Todos sabemos que ganar masa muscular no es nada fácil. Y que, para poder disfrutar de sus beneficios y conseguir resultados surgen infinitas dudas sobre cómo y cuánto comer. Te contamos cómo debe ser tu dieta para lograrlo y para que evites la frustración que muchas veces produce no conseguir nuestros objetivos a nivel deportivo o de salud.
Para que tu cuerpo construya masa muscular se ven implicados muchos factores. Entrenamiento, nutrición, contexto particular, descanso… Debemos quitarnos de la cabeza que una comida por sí sola, o un entrenamiento por sí solo, va a darnos la varita mágica que supone el conseguir más músculo. Por lo que debemos entender que es necesario incluir un correcto entrenamiento. Una dieta hipercalórica (para conseguir músculo debemos comer más de lo que gastamos) que contenga tanto en valores de cantidad como calidad el objetivo de creación de masa muscular. Es decir, que al final lo que influirá será la dieta en conjunto, y las calorías del día, y no una cena o un desayuno concreto. Un proceso en el que como decimos influyen distintos factores, y uno de ellos, las cenas que tomemos, es en el que te queremos ayudar hoy con varios 'tips'.

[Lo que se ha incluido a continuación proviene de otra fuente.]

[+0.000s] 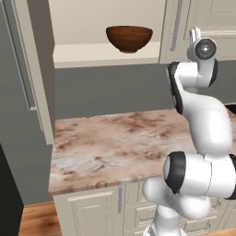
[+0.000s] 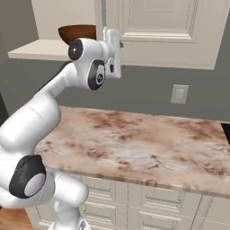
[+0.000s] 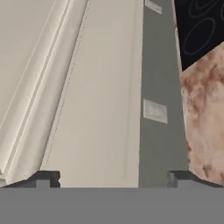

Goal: Open the cabinet. Pick the bowls from the counter and place them in the cabinet. Then close the cabinet.

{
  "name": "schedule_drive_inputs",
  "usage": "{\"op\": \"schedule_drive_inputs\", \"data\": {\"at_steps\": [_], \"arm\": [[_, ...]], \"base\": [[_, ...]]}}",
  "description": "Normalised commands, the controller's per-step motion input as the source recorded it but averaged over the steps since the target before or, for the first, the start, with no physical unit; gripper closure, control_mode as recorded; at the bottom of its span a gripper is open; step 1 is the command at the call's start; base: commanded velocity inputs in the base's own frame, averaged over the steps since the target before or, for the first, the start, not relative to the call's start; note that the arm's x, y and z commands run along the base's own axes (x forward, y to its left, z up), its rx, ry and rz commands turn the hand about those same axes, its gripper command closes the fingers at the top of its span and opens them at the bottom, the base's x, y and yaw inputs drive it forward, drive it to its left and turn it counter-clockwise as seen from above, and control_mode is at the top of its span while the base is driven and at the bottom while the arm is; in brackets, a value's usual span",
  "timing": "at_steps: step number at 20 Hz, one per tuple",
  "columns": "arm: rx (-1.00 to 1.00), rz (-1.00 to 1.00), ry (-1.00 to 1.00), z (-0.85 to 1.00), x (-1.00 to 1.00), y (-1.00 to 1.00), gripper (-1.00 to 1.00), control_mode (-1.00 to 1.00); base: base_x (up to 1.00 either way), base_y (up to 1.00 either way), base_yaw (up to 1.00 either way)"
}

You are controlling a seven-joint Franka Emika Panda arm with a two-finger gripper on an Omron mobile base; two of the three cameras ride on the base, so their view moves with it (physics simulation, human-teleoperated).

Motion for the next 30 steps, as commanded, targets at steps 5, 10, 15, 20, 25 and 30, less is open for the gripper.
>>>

Muchos factores influyen en la creación de masa muscular
Lo que tus cenas deberían aportar para ganar masa muscular
Proteína de calidad
Como la proteína de huevo. O de proteína de garbanzo guisantes u otras legumbres si eres vegano. Lo importante es que el cuerpo reciba a lo largo del día una cantidad adecuada para construir masa muscular y conservar la que ya tiene.
Grasas saludables
El aceite de oliva virgen extra, frutos secos y aguacate. Principales fuentes, pero en este caso son fundamentales para permitir que nuestra dieta nos aporte las kilocalorías suficientes para conseguir ese ambiente hipercalórico que necesitamos, y que nos va a ayudar en este proceso de construcción de masa muscular.
Hidratos de carbono
Preferiblemente complejos y con aporte de fibra. Como ejemplo pasta integral, cuscús integral, raciones de pan, fruta, verdura, lácteos o tubérculos.
Sin embargo, y aunque estos consejos respondan a la norma general. A veces nos encontramos con particularidades en el caso de los hidratos de carbono. Y es que, según algunos estudios científicos en deportistas que realizan trabajo de fuerza, se defiende un consumo entre los 1-8,2,5 g de proteína por kg de peso dependiendo de sus objetivos,.Entrenamientos o carencias particulares. ¿Esto qué quiere decir? Que si pesamos 80 kg nuestra ingesta de proteína al día debería rondar los 144-200 gramos. Por otro lado nos encontramos que en caso de las mujeres su ciclo menstrual también influirá en este proceso y por tanto también necesitarán una planificación nutricional adicional para la ganancia de masa muscular.